Spoilers are a funny thing. Well, maybe not spoilers so much as how people react to them and what they mean. In a nutshell, a “spoiler” is something about the plot of a book, movie, or TV show. The term implies, in a way, that this somehow “spoils” the reader/viewer experience. But does it? I suggest not — but I also suggest that people wanting to avoid spoilers should not be dismissed.
Why spoilers do not spoil
Have you ever heard something called, say, “a retelling of” (insert a story, play, myth, etc.) Yes? Well, then, that right there spoils the whole work, theoretically. And yet, these retellings are enjoyed. It’s not the destination but rather the getting there.
In terms of enjoying the “getting there” rather than the “destination,” I sometimes read the back of the book before I read the whole book. Not always, but sometimes. People may sometimes be shocked at this, but doing so doesn’t stop me from reading the book. I do it for two reasons: one, for some reason I am getting anxious about the fate of a character and need to know he or she will be OK. Two, the book isn’t working for me and I want to see if where it ends up is such to inspire me to read the entire thing. Both, then, are reasons why being spoiled doesn’t stop me from reading. And enjoying.
But I want to discover those things on my own
On the other hand — while reading, I like to discover things on my own. I like to be following the path the author has made and get excited or dismayed by the twist that happens, the reveal I didn’t see coming, the character I didn’t fully understand now revealed. I want to discover the book as written, not as “spoiled” by someone else telling me, oh, the twin sister did it. I want to read to learn there even is a twin sister.
Do those positions contradict?
NO. Because what remains consistent between the two is quite simple:
It is, at all times, my choice to read the back of the book. Or my choice to search out those reviews that reveal more of a plot. Or to read critiques that get into the meat of the book, including what happens and why and the author’s style. To be honest, with books it’s usually easier to keep knowing or not knowing spoilers my choice. I see reviews for a book I plan on reading, and don’t read them. I hold off on them until after I’ve read the book.
With films and TV shows, it can be harder, because people like to talk about what they are watching and that talk is often online.
I’ve realized that if I don’t want to be spoiled for a TV show, I either need to watch it when it first airs or stay off Twitter or FaceBook.
I don’t expect the world NOT to read, review, or react, so if it’s going to bother me, I purposefully prioritize my viewing or stay away from those areas where folks who already saw it are talking about it. I’m not going to get upset, or angry, if I’m “spoiled” for something that is already out there. Frankly, at that point, it’s not fair to tell people they cannot talk about a show or book. At a certain point, “Anne marries Gilbert” doesn’t need spoiler warnings.

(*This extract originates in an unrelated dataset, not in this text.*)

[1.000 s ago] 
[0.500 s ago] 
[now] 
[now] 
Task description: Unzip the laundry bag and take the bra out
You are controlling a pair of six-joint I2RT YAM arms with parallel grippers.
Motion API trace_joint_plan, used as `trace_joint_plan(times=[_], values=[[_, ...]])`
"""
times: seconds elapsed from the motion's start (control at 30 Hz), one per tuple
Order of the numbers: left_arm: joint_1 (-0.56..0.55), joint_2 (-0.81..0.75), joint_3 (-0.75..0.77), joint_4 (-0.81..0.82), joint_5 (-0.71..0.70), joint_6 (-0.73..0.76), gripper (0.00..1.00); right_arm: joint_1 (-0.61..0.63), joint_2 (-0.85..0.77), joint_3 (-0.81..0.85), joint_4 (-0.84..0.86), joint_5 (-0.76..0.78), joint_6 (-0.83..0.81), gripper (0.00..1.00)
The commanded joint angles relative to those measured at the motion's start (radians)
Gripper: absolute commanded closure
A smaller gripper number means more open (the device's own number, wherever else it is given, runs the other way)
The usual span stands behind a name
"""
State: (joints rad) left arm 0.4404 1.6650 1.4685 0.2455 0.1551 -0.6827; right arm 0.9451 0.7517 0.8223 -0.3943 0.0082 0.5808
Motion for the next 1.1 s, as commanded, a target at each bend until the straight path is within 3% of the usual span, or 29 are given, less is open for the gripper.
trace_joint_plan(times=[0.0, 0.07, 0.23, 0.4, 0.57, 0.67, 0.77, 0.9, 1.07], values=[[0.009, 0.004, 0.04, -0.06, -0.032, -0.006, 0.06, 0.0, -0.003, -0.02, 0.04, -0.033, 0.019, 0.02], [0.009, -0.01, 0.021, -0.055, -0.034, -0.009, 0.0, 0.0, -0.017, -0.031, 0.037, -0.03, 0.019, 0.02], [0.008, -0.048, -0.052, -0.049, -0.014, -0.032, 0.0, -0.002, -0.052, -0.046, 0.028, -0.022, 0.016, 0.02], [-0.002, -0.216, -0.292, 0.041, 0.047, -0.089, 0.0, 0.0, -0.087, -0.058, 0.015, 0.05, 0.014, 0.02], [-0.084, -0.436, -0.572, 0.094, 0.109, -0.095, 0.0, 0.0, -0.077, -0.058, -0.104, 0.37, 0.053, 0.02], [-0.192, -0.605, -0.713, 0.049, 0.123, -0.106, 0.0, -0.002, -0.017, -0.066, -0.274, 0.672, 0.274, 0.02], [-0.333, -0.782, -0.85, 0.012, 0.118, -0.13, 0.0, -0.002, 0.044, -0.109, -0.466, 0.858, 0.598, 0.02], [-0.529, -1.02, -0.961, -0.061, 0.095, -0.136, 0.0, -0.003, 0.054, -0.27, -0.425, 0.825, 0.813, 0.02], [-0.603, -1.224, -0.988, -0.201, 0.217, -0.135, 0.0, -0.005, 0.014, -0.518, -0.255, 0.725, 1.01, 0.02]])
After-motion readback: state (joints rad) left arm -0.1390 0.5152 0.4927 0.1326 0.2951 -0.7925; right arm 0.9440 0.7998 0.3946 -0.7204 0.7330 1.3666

When I’m spoiled like this, I take a deep breath and remind myself that even though I would have enjoyed an unknowing reading/viewing experience, it doesn’t ruin the overall enjoyment of the book, film, or TV show. Also? Such spoiling isn’t done on purpose. And sometimes? Those spoilers push me to read or watch something. Reading how people loved Leslie Knope and her marriage to Ben wasn’t a “spoiler” to what happened, but rather a reason to start watching a show to find out just why people love Leslie.
That said, what I hate with a passion is deliberately ruining another person’s experience; in other words, removing that choice and pushing that information onto them. Especially when it’s done in a mean context. For an example of what I mean, take a look at the Urban Dictionary entry on Snape Kills Dumbledore.
Aha, you may say! You just spoiled that for people! Except look, here, at the forum: I’m an adult writing for adults, within a specific industry (children’s and young adult books), and so I think that the majority of people here know that already. I’m not writing at a place aimed at ten-year-olds who are new to the Harry Potter world.
Context. Intent. It actually does matter.
These are things that I think about when I write posts about books, and I try to not reveal spoilers, or at least to mark them as such. I think, what did I like discovering on my own? Can I not reveal it? On the other hand, sometimes that is exactly what makes the book worth discussing so it has to be revealed to be talked about. Upon occasion, I’ve even split the review into two parts, so that readers can have the choice on how “spoiled” they want to be about a title.
Here’s another example, and now I’m assuming, again, a certain shared knowledge so that what I’m about to say is not a spoiler to you. Laurie Halse Anderson’s Speak. In part, it’s about a girl recovering from a rape. (It’s also about depression). When you booktalk this to an audience that is not familiar with this title at all — so, to young teens — do you tell them it’s about a rape? Or, since Melinda herself takes her time before revealing this to the reader, do you just say something bad happened?
When someone says they haven’t watched Games of Thrones, do you say “wait until you see when so-and-so dies?” I see a difference between that, and between someone happening upon an article, post, or comment talking about what happened in the first season.
So, what are your opinions on Spoilers?
Is it different for shows and books?
What about the passage of time?
Does the audience matter — is it OK to spoil adults but not children and teens?
Does it matter what type of book it is? (I haven’t even touched on how spoilers may be worse for certain types of books, like mysteries!)